New Approach to Studying How Heart Ages, is Damaged, Earns $1.5 Million Grant

Illustration of a heart with hexagons inside

Heart disease – our biggest killer – tends to develop over the course of years and even decades, and often is associated with other diseases, such as diabetes. While the types of foods we eat, how much we exercise and whether or not we smoke can have big effects on how the heart ages, science has not yet explained well the underlying mechanisms by which aging modifies the structure and function of the heart.

Using a new $1.5 million grant from the American Heart Association and the Paul G. Allen Frontiers Group, University of Virginia researchers are embarking on an ambitious study, using innovative laboratory techniques, to delve into the working of the heart’s scaffolding – the “extracellular matrix” – that supports cells and apparently plays a big role in instructing the behavior of those cells.

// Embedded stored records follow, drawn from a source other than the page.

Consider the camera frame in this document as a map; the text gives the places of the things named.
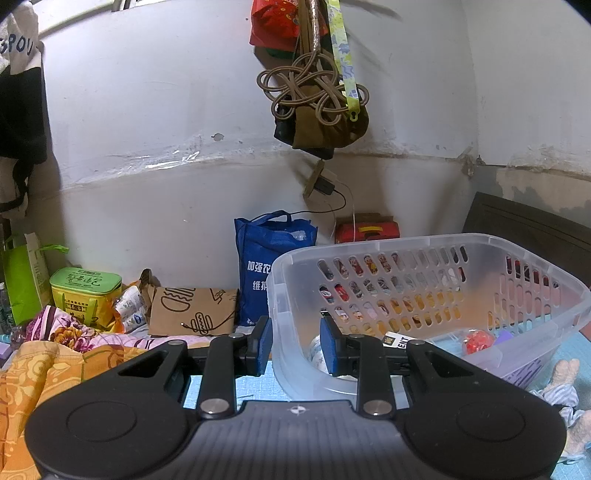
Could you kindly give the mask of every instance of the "green lanyard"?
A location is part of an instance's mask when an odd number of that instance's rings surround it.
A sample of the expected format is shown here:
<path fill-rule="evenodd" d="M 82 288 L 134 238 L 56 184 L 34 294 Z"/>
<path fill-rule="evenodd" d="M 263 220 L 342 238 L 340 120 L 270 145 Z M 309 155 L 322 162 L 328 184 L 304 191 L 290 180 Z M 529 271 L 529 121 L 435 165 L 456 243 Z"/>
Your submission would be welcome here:
<path fill-rule="evenodd" d="M 345 84 L 349 119 L 352 122 L 356 122 L 360 111 L 359 93 L 357 92 L 355 72 L 353 71 L 353 59 L 351 58 L 347 33 L 345 32 L 343 13 L 340 10 L 339 0 L 326 0 L 326 6 L 329 14 L 333 55 L 335 56 L 335 63 L 339 69 L 339 73 L 343 76 L 342 83 Z"/>

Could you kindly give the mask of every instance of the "red bag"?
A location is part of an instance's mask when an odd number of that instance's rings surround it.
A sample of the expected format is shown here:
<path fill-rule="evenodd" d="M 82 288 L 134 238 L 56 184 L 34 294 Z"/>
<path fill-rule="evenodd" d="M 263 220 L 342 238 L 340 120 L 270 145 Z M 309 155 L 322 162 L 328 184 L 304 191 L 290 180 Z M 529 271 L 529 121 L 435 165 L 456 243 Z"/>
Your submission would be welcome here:
<path fill-rule="evenodd" d="M 297 0 L 254 0 L 251 21 L 251 45 L 294 51 L 300 34 Z M 326 35 L 328 31 L 321 16 L 320 35 Z"/>

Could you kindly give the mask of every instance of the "black cable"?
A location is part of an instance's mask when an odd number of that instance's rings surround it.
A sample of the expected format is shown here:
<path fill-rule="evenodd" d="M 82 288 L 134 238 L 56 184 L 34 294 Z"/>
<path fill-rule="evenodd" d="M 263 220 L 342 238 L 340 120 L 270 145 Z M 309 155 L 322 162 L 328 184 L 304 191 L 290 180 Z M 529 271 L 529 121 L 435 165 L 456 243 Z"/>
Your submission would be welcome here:
<path fill-rule="evenodd" d="M 342 210 L 343 208 L 345 208 L 347 206 L 347 198 L 345 197 L 345 195 L 343 195 L 341 192 L 339 192 L 337 189 L 334 189 L 333 192 L 338 193 L 339 195 L 341 195 L 343 197 L 343 201 L 344 204 L 342 207 L 339 208 L 333 208 L 332 210 L 323 210 L 321 212 L 317 212 L 314 210 L 300 210 L 299 212 L 293 212 L 293 213 L 289 213 L 288 215 L 299 215 L 301 213 L 332 213 L 332 212 L 338 212 L 339 210 Z M 255 220 L 258 220 L 261 217 L 264 217 L 265 215 L 270 215 L 272 212 L 268 212 L 268 213 L 263 213 L 262 215 L 259 215 L 258 217 L 254 217 L 252 220 L 250 220 L 251 222 L 254 222 Z"/>
<path fill-rule="evenodd" d="M 312 210 L 301 210 L 299 212 L 290 213 L 290 215 L 299 215 L 300 213 L 332 213 L 332 212 L 338 212 L 339 210 L 342 210 L 343 208 L 345 208 L 347 206 L 347 198 L 345 197 L 345 195 L 343 195 L 337 189 L 334 189 L 333 192 L 338 193 L 339 195 L 341 195 L 343 197 L 344 204 L 342 207 L 333 208 L 332 210 L 324 210 L 322 212 L 314 212 Z"/>

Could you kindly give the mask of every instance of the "green bag lid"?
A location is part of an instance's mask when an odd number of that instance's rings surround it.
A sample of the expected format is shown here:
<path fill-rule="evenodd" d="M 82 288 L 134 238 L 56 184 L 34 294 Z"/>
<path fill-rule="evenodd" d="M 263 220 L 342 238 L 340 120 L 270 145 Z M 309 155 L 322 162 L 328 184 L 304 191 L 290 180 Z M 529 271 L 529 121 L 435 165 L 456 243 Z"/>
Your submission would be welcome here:
<path fill-rule="evenodd" d="M 91 295 L 110 293 L 121 285 L 121 277 L 115 273 L 93 272 L 83 268 L 64 267 L 49 279 L 52 287 L 74 290 Z"/>

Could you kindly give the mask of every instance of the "black strap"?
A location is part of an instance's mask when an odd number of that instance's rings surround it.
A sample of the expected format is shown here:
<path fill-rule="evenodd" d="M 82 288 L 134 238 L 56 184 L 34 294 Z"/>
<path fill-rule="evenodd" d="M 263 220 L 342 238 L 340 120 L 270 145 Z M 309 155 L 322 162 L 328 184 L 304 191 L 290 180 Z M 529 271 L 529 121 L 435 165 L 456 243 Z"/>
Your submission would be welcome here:
<path fill-rule="evenodd" d="M 24 160 L 17 160 L 17 163 L 12 169 L 12 178 L 17 185 L 18 197 L 9 202 L 0 203 L 0 213 L 18 208 L 25 200 L 25 195 L 29 191 L 28 180 L 33 172 L 33 165 Z"/>

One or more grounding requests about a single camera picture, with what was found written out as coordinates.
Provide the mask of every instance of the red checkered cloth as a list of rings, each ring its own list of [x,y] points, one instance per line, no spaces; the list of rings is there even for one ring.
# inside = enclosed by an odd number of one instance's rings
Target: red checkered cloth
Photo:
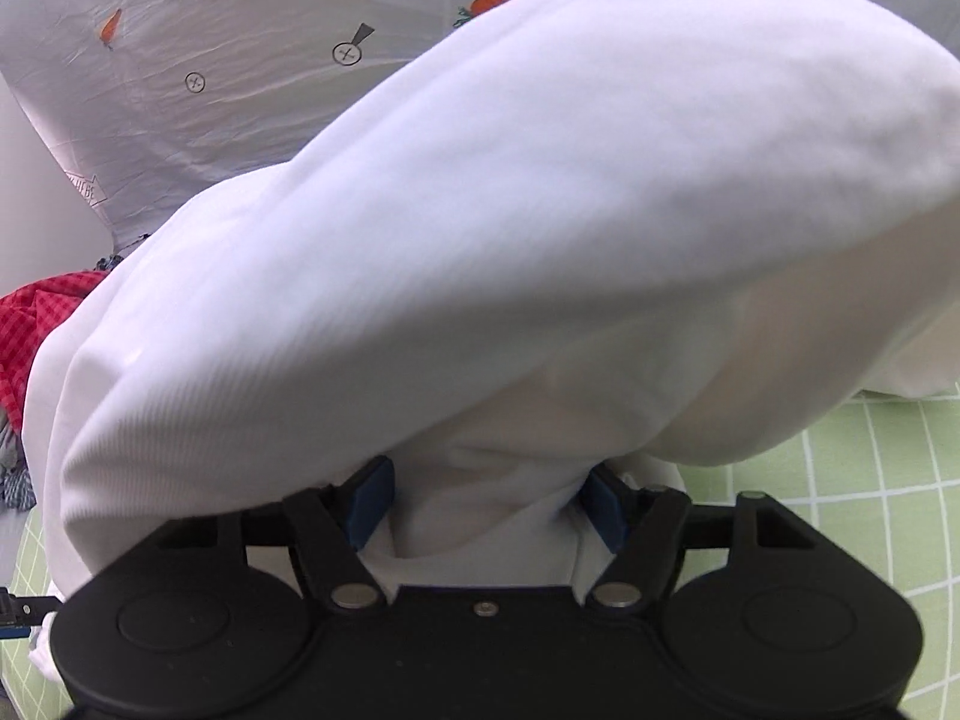
[[[43,279],[0,298],[0,406],[19,435],[27,378],[40,343],[109,274],[83,271]]]

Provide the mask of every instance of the clothing pile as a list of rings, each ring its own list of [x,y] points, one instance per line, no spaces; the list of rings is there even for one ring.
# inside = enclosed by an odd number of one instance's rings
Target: clothing pile
[[[26,512],[37,504],[20,440],[37,349],[106,276],[104,271],[55,276],[0,298],[0,499],[9,509]]]

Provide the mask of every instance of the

“Historically, researchers have focused on studying heart cells and their behavior, but little attention has been paid to the matrix that surrounds the cells,” said Jeffrey Holmes, a UVA professor of biomedical engineering and medicine who co-leads the study. “But recent studies have shown that a lot of what cells do is actually determined by the matrix that surrounds those cells. Our goal is to understand how that works.”

That understanding, Holmes said, could lead to new therapies that target the extracellular matrix in conjunction with the cells to improve heart health, mitigate damage and potentially even slow the heart’s aging process. The same knowledge likely could be applicable to other organs as well.

“The interesting thing about the extracellular matrix is that it stores and transmits information to cells across long spans of time, from months to years and even decades,” Holmes said. “And while many of the cells that receive that information are relatively short-lived, continuously dividing and renewing themselves, it appears that information stored in the matrix is passed on to those new cells, so that the effects of aging, disease and damage influence the behavior of even the youngest cells.”

Those long-term effects might be prevented, modified or even reversed if researchers can get to the heart of how the extracellular matrix instructs the cells as part of a complex network. Because the extracellular matrix has been little studied, the two funding agencies chose UVA’s project (and a related one at the Cleveland Clinic) to substantially reward for out-of-the-box thinking.

“Heart disease stems from an accumulation of many small changes over years,” Holmes said. “The ultimate goal is to detect and correct problems before they become serious, preventing as many cases of heart disease and stroke as possible.”

The researchers will use a combination of innovative imaging and tracer techniques to study where and when different types of cells store information by modifying the matrix as the heart ages and responds to damage. The team also will examine how those matrix modifications change the ability of cells to read and respond to stored information. Sophisticated computer models developed at UVA will facilitate integration and interpretation of the experimental data.

UVA’s research team combines expertise in biomedical engineering, immunology, physiology, cardiology and chemistry to study when, where and how information is encoded into the extracellular matrix. In addition to Holmes, team leaders include Sarah Ewald, professor of microbiology; Eli Zunder, professor of biomedical engineering; and Alexander Klibanov, professor of cardiovascular medicine and biomedical engineering.